What you need to apply for a mortgage


Not unreasonably, a lender will want to see proof of your earnings, just as if you were applying for a mortgage with a permanent job. That means at least two years of accounts (sometimes three) which are as up-to-date as possible and have been prepared by a professional (a chartered or certified accountant). They should also have been ‘signed off’ by him or her.


Ironically, an accountant who is very good at their job may actually damage your chance of getting the mortgage you desperately want. That’s because his or her expertise could result in your net income before tax being lower (i.e. they can write off legitimate expenses, get you to pay some of your income into a retirement  fund and, if you are listed as a limited company, then encourage you to leave money in the business rather than withdraw it as earnings).


It should be said that if you have experienced a bad trading year and your income has substantially declined, then it is best to leave off applying for a mortgage until your net profit is looking steadier or has at least improved on the previous year’s takings. That’s because a fall in earnings could understandably make a lender extremely nervous and worried in case that downward trend continues. When business does pick up and you finally come to apply for a mortgage make sure you can explain away any downward fluctuations in business. That way your lender will feel confident you know your profession and its market well and that the downward fluctuations were more of an aberration than a trend.

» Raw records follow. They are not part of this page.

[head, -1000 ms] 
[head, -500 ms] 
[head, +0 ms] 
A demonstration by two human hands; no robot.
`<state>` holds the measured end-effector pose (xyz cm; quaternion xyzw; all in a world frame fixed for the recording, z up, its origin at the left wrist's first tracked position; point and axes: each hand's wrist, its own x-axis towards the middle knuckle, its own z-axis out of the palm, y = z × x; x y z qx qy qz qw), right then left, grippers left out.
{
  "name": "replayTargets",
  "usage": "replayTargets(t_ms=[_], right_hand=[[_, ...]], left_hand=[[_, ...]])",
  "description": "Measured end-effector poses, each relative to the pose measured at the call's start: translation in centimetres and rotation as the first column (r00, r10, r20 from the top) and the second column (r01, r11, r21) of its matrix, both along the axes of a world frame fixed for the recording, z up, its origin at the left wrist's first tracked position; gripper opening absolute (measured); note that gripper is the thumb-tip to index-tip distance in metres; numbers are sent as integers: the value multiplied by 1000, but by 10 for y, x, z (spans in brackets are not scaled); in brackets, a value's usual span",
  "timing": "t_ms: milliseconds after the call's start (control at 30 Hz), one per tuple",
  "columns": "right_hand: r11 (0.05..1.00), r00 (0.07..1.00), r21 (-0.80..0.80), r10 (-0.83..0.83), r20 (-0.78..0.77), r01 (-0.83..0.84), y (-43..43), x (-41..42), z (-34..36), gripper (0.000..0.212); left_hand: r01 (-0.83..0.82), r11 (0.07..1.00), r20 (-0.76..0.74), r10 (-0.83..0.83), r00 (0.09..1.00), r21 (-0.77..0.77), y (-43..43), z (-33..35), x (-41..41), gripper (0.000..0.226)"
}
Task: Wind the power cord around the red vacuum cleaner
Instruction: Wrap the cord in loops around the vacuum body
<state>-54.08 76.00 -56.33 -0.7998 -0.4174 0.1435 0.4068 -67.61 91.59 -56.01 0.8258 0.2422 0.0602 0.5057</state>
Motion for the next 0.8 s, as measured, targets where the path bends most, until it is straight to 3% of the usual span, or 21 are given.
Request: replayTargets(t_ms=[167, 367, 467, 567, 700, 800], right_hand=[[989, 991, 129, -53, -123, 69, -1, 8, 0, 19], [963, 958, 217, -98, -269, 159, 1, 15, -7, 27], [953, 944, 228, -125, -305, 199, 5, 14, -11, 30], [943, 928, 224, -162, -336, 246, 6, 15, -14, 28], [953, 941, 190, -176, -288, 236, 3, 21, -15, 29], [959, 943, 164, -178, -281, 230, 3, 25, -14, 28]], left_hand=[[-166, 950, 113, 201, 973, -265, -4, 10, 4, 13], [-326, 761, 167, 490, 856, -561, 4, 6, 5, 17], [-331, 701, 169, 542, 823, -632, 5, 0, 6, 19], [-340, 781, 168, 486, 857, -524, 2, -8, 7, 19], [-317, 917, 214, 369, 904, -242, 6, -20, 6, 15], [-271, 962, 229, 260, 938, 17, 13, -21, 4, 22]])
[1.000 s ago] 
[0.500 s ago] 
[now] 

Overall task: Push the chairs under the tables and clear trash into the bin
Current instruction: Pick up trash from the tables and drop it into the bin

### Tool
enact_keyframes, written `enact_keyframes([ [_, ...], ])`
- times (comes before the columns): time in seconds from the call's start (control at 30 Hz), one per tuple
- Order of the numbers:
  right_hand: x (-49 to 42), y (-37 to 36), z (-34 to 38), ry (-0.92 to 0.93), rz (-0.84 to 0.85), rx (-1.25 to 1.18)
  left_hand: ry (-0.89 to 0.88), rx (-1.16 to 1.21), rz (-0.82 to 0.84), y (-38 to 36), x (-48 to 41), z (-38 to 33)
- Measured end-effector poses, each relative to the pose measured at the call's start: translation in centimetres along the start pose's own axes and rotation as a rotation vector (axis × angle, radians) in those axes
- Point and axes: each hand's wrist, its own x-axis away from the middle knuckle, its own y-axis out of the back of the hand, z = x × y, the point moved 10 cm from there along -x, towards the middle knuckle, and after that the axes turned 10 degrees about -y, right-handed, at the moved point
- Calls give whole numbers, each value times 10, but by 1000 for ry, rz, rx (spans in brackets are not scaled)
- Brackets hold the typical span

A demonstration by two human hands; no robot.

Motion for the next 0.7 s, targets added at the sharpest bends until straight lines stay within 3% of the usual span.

How to improve your chances of getting a mortgage


The more stable your income i.e. your net profit doesn’t vary massively from year to year, then the more likely you are to impress a mortgage lender. He or she will be even more favourably disposed towards you if you can show them details of possible future earnings too i.e. a letter from whoever you are currently contracted to that confirms the contract will run for a further 12 months etc. This is because the lender wants to be able to reassure themselves that you’ll be able to make any mortgage repayments.


The longer you have been employed in your current work status, the better in terms of your mortgage credentials - especially if you can show records of your incomings and outgoings, along with a paper copy of the tax you’ve been paying to HMRC (via your self-assessment self-assessment SA302 form). The latter will also show a lender your net income before tax.


Some mortgage companies will be happier to lend if you are working freelance in the same business or profession you were permanently employed in previously. This is because you’re more likely to have contacts, pick up work quicker and have a proven track record at earning in the profession.


Other ways to get on a mortgage lender’s good side is to set down a large deposit. This not only shows that you are capable of managing your money in terms of being able to save (i.e. no big splurges at least 12 months prior to applying for that mortgage), but you’ll also need to borrow less capital and, for you, that means a more favourable interest rate.


Having a good credit record - both personally and for your business - will also show him or her that you are responsible with money. If it’s not as good as you would currently like it to be then quick fixes include closing down any unused credit or store cards and ensuring you’re on the electoral register.


If you’re looking to remortgage and have always kept your existing mortgage payments up to date then there’s no reason why your current lender shouldn’t look at your application sympathetically. In addition, you’ll have built up a nice chunk of equity to offset the amount you need to borrow.


The best advice, of course, is to speak to a mortgage broker. They will know which lenders are more favourably disposed to providing self-employed finance than others and can advise you on which are the best deals currently on the market in this respect. This could mean avoiding high street lenders and opting for a specialist company - one which focuses on self-employed mortgages and is prepared to look at other sources of wealth in addition to your net income, such as company dividends, share options etc.